In our primary care centers, there is a prescription assistance system integrated into the patient's medical history. This system shows alerts about antidiabetic drugs contraindicated in renal failure (alerts are linked to the analytical parameters of the patient's renal function) and prescription of the “Triple Whammy” combination. This system has surely contributed to the reduced number of IPs of these drugs detected in this study. It should also be noted that the clinical pharmacist performs a clinical validation of all direct-acting anticoagulant prescriptions, checking if their dosage is adjusted to the weight, age and eGFR of the patient. It has probably contributed to the fact that no IP was detected in this group of drugs. To improve the safety in drug prescription in patients with CKD, it would be desirable to extend the computerized alert system to the drugs with more IP detected in this study, as well as the involvement of pharmacists in the review of drugs with higher risk.

It is known that according to the equation used to calculate renal function, the prevalence of IP can vary. Although most dose adjustment guidelines were developed according to the Cockcroft-Gault (CG) equation, the CKD-EPI equation is more used by nephrologists to classify and monitor renal function in patients with CKD [10, 24]. It has been observed that the highest IP indices are obtained when the CKD-EPI equation is used, in comparison with the CG or the CKD-EPI adjusted for body surface area [24]. However, it is not clear if this difference would be significant [10]. On the other hand, in patients with extreme obesity, it is important to adjust the CKD-EPI equation by body surface area [24]. However, we were unable to adjust it because we did not have up-to-date weight and height values ​​in most cases.

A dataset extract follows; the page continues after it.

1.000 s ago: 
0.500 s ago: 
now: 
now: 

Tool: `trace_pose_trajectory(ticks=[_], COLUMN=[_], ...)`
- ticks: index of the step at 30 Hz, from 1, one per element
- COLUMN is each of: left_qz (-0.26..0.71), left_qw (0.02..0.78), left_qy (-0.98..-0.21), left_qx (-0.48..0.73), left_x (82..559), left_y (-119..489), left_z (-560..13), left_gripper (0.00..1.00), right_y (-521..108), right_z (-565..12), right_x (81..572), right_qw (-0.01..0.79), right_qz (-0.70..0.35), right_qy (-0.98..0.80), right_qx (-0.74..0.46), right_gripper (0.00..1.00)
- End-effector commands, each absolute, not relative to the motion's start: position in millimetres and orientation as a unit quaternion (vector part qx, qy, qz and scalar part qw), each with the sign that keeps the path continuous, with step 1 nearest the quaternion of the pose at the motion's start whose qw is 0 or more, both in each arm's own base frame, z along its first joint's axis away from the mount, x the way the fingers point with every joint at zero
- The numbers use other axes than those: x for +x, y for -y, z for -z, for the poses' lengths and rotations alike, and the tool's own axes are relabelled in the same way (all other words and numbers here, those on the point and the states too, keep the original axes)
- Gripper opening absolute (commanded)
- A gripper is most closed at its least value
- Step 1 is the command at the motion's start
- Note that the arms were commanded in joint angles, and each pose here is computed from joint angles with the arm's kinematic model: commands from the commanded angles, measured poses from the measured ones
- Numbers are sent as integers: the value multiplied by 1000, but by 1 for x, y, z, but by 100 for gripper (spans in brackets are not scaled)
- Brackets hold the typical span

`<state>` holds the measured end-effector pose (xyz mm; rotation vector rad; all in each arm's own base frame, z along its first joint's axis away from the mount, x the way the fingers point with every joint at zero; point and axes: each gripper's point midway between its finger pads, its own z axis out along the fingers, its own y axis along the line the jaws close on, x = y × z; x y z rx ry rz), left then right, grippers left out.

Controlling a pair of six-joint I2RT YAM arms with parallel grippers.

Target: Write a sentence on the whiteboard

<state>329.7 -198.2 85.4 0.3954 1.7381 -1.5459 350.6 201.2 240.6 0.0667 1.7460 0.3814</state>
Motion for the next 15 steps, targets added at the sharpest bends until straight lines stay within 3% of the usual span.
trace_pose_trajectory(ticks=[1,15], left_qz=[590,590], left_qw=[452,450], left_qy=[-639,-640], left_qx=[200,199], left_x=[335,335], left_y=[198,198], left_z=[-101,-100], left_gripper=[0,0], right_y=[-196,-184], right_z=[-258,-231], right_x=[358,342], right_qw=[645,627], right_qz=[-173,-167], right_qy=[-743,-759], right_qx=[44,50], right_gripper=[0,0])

Due to the retrospective nature of the study, we didn’t conduct interviews with the patients. Consequently, it was not possible to detect those drugs or herbal preparations self-administered by the patient with high nephrotoxic potential [35], as well as data on adherence. Also, all retrospective studies are susceptible to bias because they depend on data entered into a clinical database and not collected for research fulfilling the specific requirements of the study. Another limitation of the study is that the clinical consequences associated with the detected IPs were not collected.

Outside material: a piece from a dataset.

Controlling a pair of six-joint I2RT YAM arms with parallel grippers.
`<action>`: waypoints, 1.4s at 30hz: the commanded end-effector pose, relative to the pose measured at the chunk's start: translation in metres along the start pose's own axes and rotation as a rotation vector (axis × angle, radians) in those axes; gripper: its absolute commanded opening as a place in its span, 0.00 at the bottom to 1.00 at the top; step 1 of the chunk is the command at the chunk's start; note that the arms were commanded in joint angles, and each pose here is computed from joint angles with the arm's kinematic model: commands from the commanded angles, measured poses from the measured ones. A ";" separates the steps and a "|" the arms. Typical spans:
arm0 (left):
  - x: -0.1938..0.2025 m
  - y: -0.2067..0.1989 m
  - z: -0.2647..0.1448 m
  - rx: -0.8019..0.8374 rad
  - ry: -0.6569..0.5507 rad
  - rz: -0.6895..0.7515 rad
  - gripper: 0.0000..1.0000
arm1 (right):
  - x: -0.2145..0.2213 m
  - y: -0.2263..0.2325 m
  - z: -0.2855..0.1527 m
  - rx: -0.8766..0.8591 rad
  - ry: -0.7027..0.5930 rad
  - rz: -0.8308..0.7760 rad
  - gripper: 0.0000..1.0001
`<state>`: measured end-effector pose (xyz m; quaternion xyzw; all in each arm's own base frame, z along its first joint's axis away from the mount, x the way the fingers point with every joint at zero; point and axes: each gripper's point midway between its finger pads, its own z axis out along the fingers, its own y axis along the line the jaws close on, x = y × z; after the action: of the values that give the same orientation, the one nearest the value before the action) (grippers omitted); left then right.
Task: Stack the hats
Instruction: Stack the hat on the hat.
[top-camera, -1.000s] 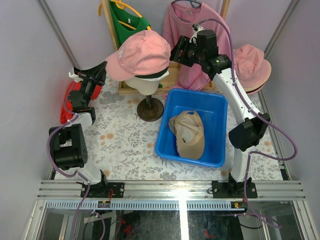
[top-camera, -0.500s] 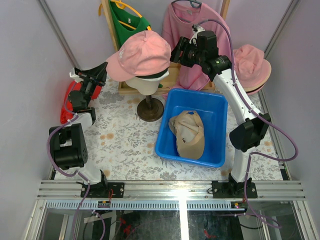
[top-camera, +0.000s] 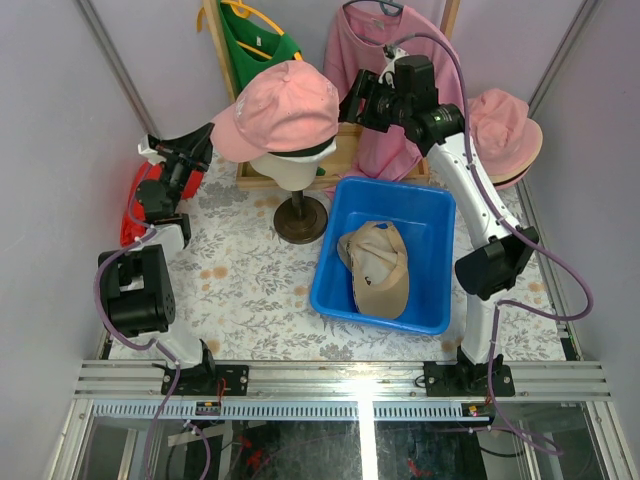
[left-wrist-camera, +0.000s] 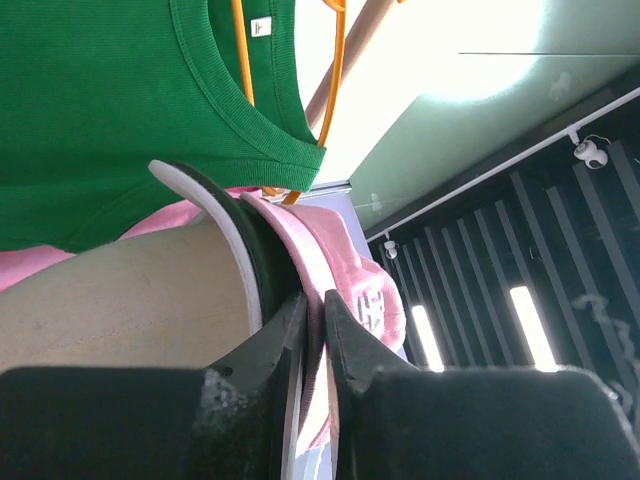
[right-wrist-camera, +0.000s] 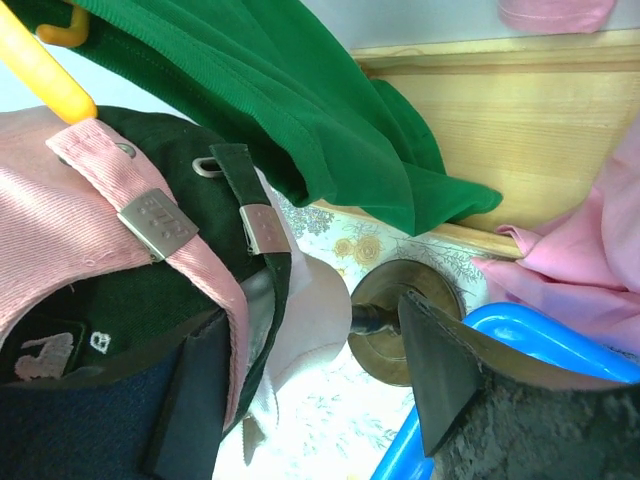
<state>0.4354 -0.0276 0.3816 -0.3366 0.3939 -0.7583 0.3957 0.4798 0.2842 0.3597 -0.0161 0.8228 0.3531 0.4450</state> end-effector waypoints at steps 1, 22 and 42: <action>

As for strengths, we provide evidence from real clinical practice on a topic not very developed in the primary care setting.

We think that our results can be generalized to other primary care centers in the same health care area, since the profile of attended patients is the same, use the same electronic prescribing system, and similar consultation time per patient.

For the same reasons as those just stated, we do not believe that the results we would find now post-COVID pandemic would significantly differ from those we found then. The rate of IP could even have increased slightly due to the saturation of workload that there has arisen during some periods in primary care centers.

In the future, a prospective study could be carried out to see to what extent the pharmacist's recommendations on adjusting the medication plan are accepted by the prescribing physician and/or patient. Finally, since the study was conducted before COVID-19 pandemic, it would be interesting to recreate it now to see if as a result of COVID-19 the rate of IP has changed.

Conclusions

In about half of the patients in our study, some medication was prescribed at a dose and/or frequency that were not adequate for their renal function. The consequent accumulation of the drug/metabolite can lead to negative outcomes (hospitalization or death). It is necessary to implement measures to improve the safety in the prescription of drugs in patients with CKD. The health centre pharmacist can help optimize prescribing.